Multiple Providers Setup

Configure multiple transcription providers for different use cases:

javascript
module.exports = (API) => {
  return {
    transcription: {
      enabled: true,
      providers: {
        'Primary': '@google/transcription',
        'Backup': '@azure/transcription', // When available
      },
    },
    providers: {
      '@google/transcription': {
        credentials_base64: process.env.GOOGLE_CREDENTIALS_BASE64,
      },
      '@azure/transcription': {
        apiKey: process.env.AZURE_SPEECH_KEY,
        region: process.env.AZURE_SPEECH_REGION,
      },
    },
  }
}

Usage

Single Provider

When using a single provider, access transcription functionality directly:

javascript
// Example transcription route
app.post('/api/transcribe', async (req, res) => {
  try {
    // Get audio file from request (using multer or similar)
    const audioFile = req.files.audio.path;
    
    // Transcribe the audio
    const result = await API.Transcription.Provider.transcribe({
      audio: audioFile,
      languageCode: 'en-US', // Optional, defaults to 'en-US'
      sampleRateHertz: 16000, // Optional, defaults to 16000
      encoding: 'LINEAR16', // Optional, defaults to 'LINEAR16'
    });
    
    // Return the transcription
    res.json({
      transcript: result.transcript,
      confidence: result.confidence,
      words: result.words, // If word-level timing enabled
    });
  } catch (error) {
    res.status(500).json({ error: error.message });
  }
});

Multiple Providers

When using multiple providers, access each by its configured name:

javascript
// Use primary provider for high-quality transcription
const primaryResult = await API.Transcription.Primary.transcribe({
  audio: audioBuffer,
  languageCode: 'en-US',
  enableAutomaticPunctuation: true,
});

// Use backup provider if primary fails
const backupResult = await API.Transcription.Backup.transcribe({
  audio: audioBuffer,
  languageCode: 'en-US',
});

Real-time Transcription

For streaming audio transcription:

javascript
// WebSocket example for real-time transcription
const WebSocket = require('ws');

app.ws('/transcribe-stream', (ws, req) => {
  let transcriptionStream;

  ws.on('message', async (audioChunk) => {
    try {
      if (!transcriptionStream) {
        transcriptionStream = API.Transcription.Provider.createStream({
          languageCode: 'en-US',
          sampleRateHertz: 16000,
          encoding: 'LINEAR16',
        });

        transcriptionStream.on('data', (result) => {
          ws.send(JSON.stringify({
            transcript: result.transcript,
            isFinal: result.isFinal,
          }));
        });
      }

      transcriptionStream.write(audioChunk);
    } catch (error) {
      ws.send(JSON.stringify({ error: error.message }));
    }
  });

  ws.on('close', () => {
    if (transcriptionStream) {
      transcriptionStream.end();
    }
  });
});

Available Providers

Google Cloud Speech-to-Text (@google/transcription)
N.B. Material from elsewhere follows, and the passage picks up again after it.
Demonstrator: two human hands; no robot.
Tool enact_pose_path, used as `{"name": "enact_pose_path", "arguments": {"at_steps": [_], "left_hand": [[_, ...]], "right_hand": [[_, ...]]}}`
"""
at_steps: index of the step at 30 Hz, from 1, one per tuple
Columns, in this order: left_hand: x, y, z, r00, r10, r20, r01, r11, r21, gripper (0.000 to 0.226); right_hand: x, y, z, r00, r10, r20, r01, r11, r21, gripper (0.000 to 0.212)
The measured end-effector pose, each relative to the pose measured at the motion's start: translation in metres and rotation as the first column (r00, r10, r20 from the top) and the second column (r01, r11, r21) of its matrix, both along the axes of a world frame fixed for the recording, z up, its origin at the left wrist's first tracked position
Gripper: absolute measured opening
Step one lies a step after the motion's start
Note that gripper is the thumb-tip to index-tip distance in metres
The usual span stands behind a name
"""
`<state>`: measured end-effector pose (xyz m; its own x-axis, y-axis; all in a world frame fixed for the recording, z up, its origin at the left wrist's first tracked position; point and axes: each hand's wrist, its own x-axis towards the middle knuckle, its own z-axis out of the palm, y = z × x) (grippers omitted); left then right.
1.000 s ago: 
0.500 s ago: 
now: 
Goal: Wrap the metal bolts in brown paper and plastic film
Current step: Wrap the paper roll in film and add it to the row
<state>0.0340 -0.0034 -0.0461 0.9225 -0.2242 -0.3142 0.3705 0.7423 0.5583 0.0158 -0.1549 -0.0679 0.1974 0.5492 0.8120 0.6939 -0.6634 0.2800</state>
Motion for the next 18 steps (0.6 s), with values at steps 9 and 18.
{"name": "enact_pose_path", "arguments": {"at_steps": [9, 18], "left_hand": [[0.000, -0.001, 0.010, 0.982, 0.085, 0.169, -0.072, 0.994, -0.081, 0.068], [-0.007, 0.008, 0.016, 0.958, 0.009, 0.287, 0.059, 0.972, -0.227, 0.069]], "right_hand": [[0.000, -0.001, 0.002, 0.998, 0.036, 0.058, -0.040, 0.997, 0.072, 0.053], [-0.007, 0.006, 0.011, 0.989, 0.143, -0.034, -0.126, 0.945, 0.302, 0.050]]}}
Google's Speech-to-Text API provides high-accuracy transcription with support for multiple languages and audio formats.

Configuration Options:

javascript
providers: {
  '@google/transcription': {
    // Recommended: Base64 encoded service account credentials
    credentials_base64: process.env.GOOGLE_CREDENTIALS_BASE64,
    
    // Alternative: JSON string credentials
    credentials: process.env.GOOGLE_CREDENTIALS_JSON,
    
    // Development only: Path to credentials file
    keyFilename: './path/to/credentials.json',
    
    // Optional: Custom project ID
    projectId: 'your-gcp-project-id',
  },
}

Methods:

  • transcribe(options) - Transcribe audio file or buffer
  • createStream(options) - Create streaming transcription

Transcription Options:

ParameterTypeDefaultDescription
audioBuffer/String(required)Audio buffer or file path
encodingString'LINEAR16'Audio encoding format
sampleRateHertzNumber16000Sample rate in hertz
languageCodeString'en-US'Language code
enableAutomaticPunctuationBooleantrueEnable automatic punctuation
enableWordTimeOffsetsBooleanfalseEnable word time offsets
maxAlternativesNumber1Maximum alternative transcriptions
profanityFilterBooleanfalseFilter profanity
speechContextsArray[]Speech adaptation contexts

Example:

javascript
const result = await API.Transcription.Provider.transcribe({
  audio: './audio/recording.wav',
  languageCode: 'en-US',
  enableAutomaticPunctuation: true,
  enableWordTimeOffsets: true,
  maxAlternatives: 3,
  speechContexts: [
    {
      phrases: ['technical terms', 'API', 'Basefloor'],
      boost: 20.0
    }
  ]
});

console.log('Transcript:', result.transcript);
console.log('Confidence:', result.confidence);
console.log('Words with timing:', result.words);

Credentials Setup

  1. Create Google Cloud Service Account:

    • Go to Google Cloud Console
    • Create a new service account
    • Download the JSON credentials file
  2. Convert credentials to base64:

    bash
    # On Mac/Linux:
    base64 -i google-credentials.json
    
    # On Windows (PowerShell):
    [Convert]::ToBase64String([System.IO.File]::ReadAllBytes("google-credentials.json"))
  3. Set environment variable:

    bash
    export GOOGLE_CREDENTIALS_BASE64="eyJ0eXBlIjoic2VydmljZV9hY2NvdW50Ii..."

Development Setup

For local development:

bash
# .env file
GOOGLE_CREDENTIALS_BASE64="your-base64-encoded-credentials"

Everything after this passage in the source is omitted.